An manchen Tagen, da wünsche ich mir, dass ich ein einziges Mal Gott sehen könnte, um mich davon zu überzeugen, dass es ihn wirklich gibt. Dann, wenn sich die Schreckensmeldungen in den Nachrichten überschlagen. Dann, wenn der Schicksalsschlag am heimischen Küchentisch alles ins Wanken gebracht hat. Dann, wenn ich nicht mehr weiß, wie es weitergehen soll.

Dann wünsche ich mir, dass ich Gott ein einziges Mal sehen könnte.
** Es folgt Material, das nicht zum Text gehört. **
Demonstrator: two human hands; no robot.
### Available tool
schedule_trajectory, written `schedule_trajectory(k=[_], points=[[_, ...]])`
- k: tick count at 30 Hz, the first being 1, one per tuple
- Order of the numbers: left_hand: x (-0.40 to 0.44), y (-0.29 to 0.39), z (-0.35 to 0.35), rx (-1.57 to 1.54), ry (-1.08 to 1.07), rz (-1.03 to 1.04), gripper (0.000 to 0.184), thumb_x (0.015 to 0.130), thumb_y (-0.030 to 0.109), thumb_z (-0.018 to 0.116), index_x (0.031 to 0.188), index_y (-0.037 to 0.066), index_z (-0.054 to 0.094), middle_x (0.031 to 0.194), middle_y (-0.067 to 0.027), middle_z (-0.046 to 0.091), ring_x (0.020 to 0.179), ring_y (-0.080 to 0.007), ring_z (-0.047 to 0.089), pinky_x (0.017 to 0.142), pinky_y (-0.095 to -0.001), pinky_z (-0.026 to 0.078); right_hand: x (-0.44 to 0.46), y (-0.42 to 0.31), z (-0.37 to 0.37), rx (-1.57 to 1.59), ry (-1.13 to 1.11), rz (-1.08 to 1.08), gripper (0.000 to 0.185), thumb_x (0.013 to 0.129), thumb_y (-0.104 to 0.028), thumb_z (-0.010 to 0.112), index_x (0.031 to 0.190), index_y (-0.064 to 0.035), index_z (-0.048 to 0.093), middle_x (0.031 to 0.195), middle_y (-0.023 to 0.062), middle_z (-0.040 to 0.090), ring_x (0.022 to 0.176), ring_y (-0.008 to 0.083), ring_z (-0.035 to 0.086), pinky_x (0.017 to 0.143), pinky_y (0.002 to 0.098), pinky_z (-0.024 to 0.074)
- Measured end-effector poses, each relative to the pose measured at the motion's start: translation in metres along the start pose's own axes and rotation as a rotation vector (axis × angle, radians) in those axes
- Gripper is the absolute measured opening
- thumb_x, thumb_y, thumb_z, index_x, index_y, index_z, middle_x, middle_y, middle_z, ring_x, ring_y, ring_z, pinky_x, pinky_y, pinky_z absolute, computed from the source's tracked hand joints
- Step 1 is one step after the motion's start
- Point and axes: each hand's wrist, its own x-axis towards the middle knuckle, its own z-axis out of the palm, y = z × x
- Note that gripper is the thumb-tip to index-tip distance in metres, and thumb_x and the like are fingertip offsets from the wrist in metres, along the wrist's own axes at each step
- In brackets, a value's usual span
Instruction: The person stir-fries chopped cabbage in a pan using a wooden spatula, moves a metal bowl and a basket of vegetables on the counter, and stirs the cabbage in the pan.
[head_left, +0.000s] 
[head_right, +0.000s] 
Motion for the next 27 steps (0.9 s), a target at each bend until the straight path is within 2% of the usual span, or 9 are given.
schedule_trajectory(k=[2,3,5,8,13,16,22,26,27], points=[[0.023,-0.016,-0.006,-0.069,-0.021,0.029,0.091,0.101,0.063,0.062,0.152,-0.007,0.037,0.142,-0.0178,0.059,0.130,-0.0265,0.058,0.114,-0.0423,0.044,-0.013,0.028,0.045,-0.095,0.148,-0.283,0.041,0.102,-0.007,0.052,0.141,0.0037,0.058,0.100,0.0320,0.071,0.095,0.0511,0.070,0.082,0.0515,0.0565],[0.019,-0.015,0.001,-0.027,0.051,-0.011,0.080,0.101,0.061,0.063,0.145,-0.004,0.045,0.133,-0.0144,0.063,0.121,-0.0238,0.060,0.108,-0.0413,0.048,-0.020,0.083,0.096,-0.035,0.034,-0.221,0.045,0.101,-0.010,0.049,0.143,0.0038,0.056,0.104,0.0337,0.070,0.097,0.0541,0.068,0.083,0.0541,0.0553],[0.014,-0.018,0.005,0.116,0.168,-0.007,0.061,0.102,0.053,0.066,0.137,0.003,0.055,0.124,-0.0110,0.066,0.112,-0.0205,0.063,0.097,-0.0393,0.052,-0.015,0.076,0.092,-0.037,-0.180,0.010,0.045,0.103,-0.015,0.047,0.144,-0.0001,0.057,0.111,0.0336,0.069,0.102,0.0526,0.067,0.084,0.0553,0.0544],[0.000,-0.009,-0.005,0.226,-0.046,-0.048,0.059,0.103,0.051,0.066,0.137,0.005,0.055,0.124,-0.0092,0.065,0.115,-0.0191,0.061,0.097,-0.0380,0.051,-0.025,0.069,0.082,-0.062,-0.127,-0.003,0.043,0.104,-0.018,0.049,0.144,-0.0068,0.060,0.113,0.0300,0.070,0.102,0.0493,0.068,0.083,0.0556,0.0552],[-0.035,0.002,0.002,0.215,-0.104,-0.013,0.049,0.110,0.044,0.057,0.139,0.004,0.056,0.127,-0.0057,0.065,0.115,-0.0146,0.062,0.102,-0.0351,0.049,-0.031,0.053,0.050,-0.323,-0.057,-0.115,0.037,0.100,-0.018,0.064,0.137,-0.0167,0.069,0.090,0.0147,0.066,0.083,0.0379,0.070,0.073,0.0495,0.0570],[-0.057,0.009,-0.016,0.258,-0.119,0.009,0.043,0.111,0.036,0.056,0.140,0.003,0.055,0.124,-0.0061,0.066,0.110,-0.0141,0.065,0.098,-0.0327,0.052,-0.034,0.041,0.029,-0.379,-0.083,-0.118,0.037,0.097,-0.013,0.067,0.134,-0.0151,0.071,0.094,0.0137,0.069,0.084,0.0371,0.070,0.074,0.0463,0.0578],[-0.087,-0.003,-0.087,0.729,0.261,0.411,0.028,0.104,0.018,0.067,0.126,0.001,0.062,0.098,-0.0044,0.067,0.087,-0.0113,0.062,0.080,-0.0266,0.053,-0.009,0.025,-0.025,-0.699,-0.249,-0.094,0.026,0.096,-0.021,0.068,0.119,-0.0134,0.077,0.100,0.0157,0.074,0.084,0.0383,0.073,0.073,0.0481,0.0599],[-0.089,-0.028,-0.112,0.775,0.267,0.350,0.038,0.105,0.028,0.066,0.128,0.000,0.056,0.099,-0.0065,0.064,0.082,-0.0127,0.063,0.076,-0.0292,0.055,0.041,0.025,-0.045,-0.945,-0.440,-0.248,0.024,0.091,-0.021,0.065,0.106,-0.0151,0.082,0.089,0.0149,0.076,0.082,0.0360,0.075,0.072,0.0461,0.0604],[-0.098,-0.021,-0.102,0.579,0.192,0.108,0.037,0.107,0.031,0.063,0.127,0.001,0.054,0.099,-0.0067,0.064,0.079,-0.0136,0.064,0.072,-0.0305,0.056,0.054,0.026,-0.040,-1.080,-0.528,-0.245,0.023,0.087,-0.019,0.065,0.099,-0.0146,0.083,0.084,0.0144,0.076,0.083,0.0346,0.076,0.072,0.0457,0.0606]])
Ein kleiner Beweis, der würde mir ja reichen. Die unwiderlegbare Bestätigung, dass meine Gebete tatsächlich erhört werden. Dass das Hoffen nicht umsonst ist. Dass es da wirklich jemanden gibt, der mich und mein Leben im Blick behält.

In der Bibel aber heißt es dazu: „Mein Angesicht kann niemand sehen. Du kannst mir aber hinterhersehen.“ Und dass, obwohl doch eigentlich keiner gerne das Nachsehen haben will. Und wie funktioniert das eigentlich, Gott hinterherzusehen? Und dann fällt es mir plötzlich wie Schuppen von den Augen: Das eine Gebet im Krankenhausflur, das Gott scheinbar doch erhört hat. Der eine Sonnenaufgang, der mir gezeigt hat, dass es doch ein Morgen gibt – auch wenn ich’s nicht mehr für möglich gehalten hätte. Und die Kraft, die irgendwoher kam, damit ich doch noch weitermachen konnte.

Gott hinterhersehen. Wer das tut, der entdeckt ganz plötzlich seine Spuren im eigenen Leben. Und dass, obwohl ja wirklich niemand gerne das Nachsehen haben will. Aber bei alldem, was im Leben und in der Welt gerade so los ist, da ist mir ein nachsichtiger Gott eh am Liebsten.